#### What you have to do:
Print the listing below again, exactly. Skip the pictures.

#### Material to process:
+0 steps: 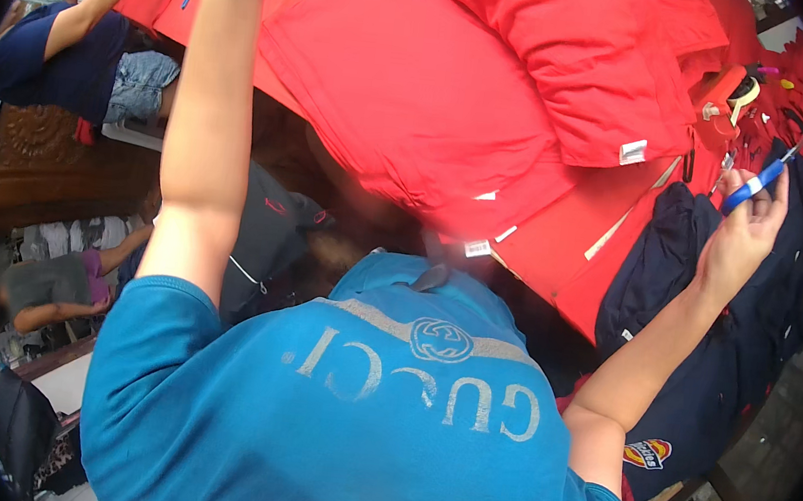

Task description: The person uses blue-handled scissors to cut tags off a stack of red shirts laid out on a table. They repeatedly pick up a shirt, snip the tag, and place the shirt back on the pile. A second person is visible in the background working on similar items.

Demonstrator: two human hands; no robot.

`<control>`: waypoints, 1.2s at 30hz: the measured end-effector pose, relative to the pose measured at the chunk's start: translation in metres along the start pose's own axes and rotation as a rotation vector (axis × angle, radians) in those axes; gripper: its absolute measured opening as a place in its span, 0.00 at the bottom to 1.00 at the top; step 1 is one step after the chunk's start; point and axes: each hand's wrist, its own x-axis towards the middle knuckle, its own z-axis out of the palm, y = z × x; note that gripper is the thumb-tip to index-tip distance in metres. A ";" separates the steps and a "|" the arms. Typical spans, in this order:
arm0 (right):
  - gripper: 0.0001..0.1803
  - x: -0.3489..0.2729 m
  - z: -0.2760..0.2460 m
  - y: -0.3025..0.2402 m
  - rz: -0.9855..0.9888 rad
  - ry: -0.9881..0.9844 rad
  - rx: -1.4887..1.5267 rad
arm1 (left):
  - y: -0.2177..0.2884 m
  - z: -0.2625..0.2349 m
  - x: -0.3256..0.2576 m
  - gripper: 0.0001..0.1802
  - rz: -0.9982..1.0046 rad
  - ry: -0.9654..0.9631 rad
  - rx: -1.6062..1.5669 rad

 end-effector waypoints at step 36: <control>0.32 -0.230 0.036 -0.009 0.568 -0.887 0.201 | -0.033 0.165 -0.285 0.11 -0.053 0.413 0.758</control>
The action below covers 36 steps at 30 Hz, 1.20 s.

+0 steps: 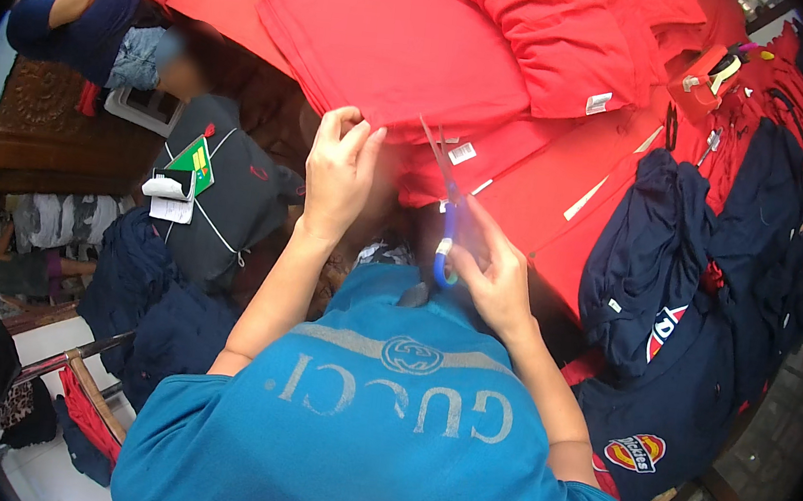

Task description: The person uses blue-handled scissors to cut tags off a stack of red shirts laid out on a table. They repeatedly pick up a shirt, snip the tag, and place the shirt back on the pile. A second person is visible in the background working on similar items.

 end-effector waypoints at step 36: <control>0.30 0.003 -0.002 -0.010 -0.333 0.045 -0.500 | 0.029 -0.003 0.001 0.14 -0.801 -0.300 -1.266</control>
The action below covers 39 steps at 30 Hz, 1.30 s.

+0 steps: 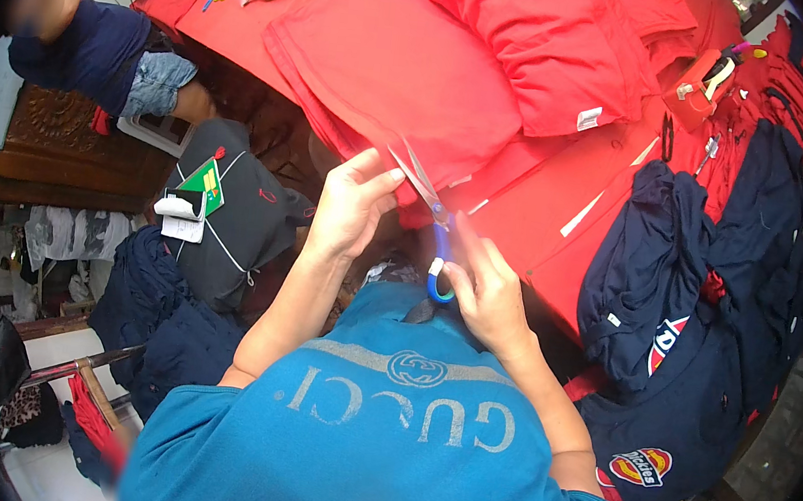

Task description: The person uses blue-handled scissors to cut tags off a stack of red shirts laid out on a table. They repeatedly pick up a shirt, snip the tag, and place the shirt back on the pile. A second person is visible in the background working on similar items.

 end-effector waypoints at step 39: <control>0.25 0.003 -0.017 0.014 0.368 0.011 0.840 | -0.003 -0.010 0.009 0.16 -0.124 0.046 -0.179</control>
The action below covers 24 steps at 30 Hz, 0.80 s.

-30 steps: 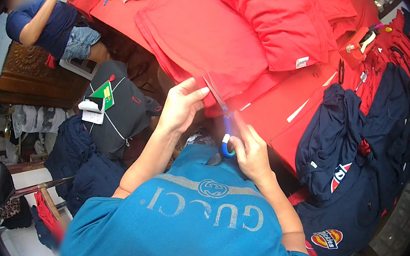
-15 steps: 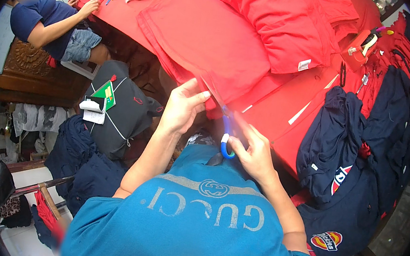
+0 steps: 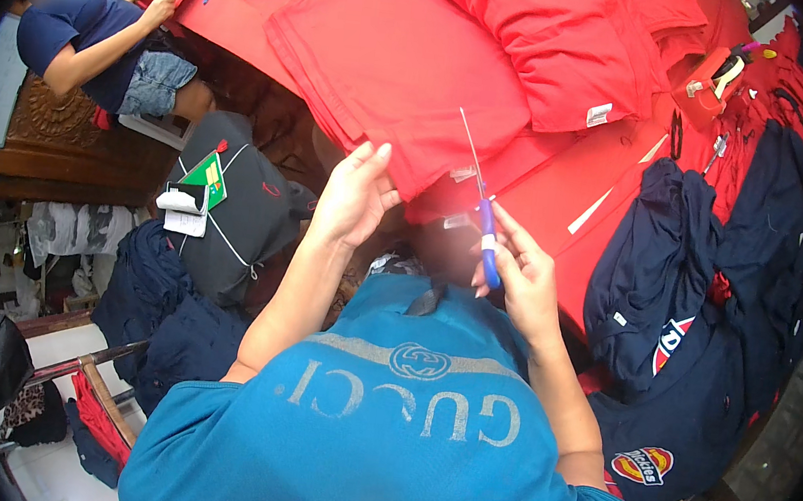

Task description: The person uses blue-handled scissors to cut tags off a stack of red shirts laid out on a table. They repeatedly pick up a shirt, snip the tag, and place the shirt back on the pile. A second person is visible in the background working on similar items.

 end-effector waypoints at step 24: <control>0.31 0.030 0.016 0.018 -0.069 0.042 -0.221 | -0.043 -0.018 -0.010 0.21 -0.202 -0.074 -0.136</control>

#### Answer to the problem:
+0 steps: 

Task description: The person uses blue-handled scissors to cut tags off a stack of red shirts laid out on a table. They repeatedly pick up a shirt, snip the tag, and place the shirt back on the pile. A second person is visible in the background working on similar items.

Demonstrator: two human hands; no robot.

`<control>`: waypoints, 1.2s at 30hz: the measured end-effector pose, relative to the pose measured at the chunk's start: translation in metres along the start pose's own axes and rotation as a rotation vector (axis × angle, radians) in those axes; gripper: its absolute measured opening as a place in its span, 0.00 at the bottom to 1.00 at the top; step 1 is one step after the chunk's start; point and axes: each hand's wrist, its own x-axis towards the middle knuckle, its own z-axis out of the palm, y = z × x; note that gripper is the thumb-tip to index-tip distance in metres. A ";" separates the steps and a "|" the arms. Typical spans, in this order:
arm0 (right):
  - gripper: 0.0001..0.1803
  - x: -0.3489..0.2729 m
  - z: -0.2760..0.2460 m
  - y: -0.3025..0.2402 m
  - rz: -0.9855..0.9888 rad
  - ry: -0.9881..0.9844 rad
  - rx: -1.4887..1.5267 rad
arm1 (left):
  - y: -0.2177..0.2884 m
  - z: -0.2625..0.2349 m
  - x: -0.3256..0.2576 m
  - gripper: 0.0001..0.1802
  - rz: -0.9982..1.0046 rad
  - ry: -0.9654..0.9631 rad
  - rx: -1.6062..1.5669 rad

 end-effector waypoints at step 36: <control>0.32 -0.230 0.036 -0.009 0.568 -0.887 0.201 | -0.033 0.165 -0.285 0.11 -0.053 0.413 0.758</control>
The action below covers 36 steps at 30 Hz, 1.20 s.

+0 steps: 

Task description: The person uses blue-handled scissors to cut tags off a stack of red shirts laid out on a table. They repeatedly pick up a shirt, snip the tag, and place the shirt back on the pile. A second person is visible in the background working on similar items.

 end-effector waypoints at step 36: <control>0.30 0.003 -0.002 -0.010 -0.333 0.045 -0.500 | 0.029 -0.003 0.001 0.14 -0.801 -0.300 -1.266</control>
The action below covers 39 steps at 30 Hz, 1.30 s.

+0 steps: 

Task description: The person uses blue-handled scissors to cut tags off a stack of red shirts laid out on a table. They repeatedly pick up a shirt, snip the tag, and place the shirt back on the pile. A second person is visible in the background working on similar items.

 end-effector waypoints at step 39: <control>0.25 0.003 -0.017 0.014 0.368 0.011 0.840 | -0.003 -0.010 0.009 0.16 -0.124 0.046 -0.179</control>
The action below covers 24 steps at 30 Hz, 0.80 s.

-30 steps: 
-15 steps: 
+0 steps: 

Task description: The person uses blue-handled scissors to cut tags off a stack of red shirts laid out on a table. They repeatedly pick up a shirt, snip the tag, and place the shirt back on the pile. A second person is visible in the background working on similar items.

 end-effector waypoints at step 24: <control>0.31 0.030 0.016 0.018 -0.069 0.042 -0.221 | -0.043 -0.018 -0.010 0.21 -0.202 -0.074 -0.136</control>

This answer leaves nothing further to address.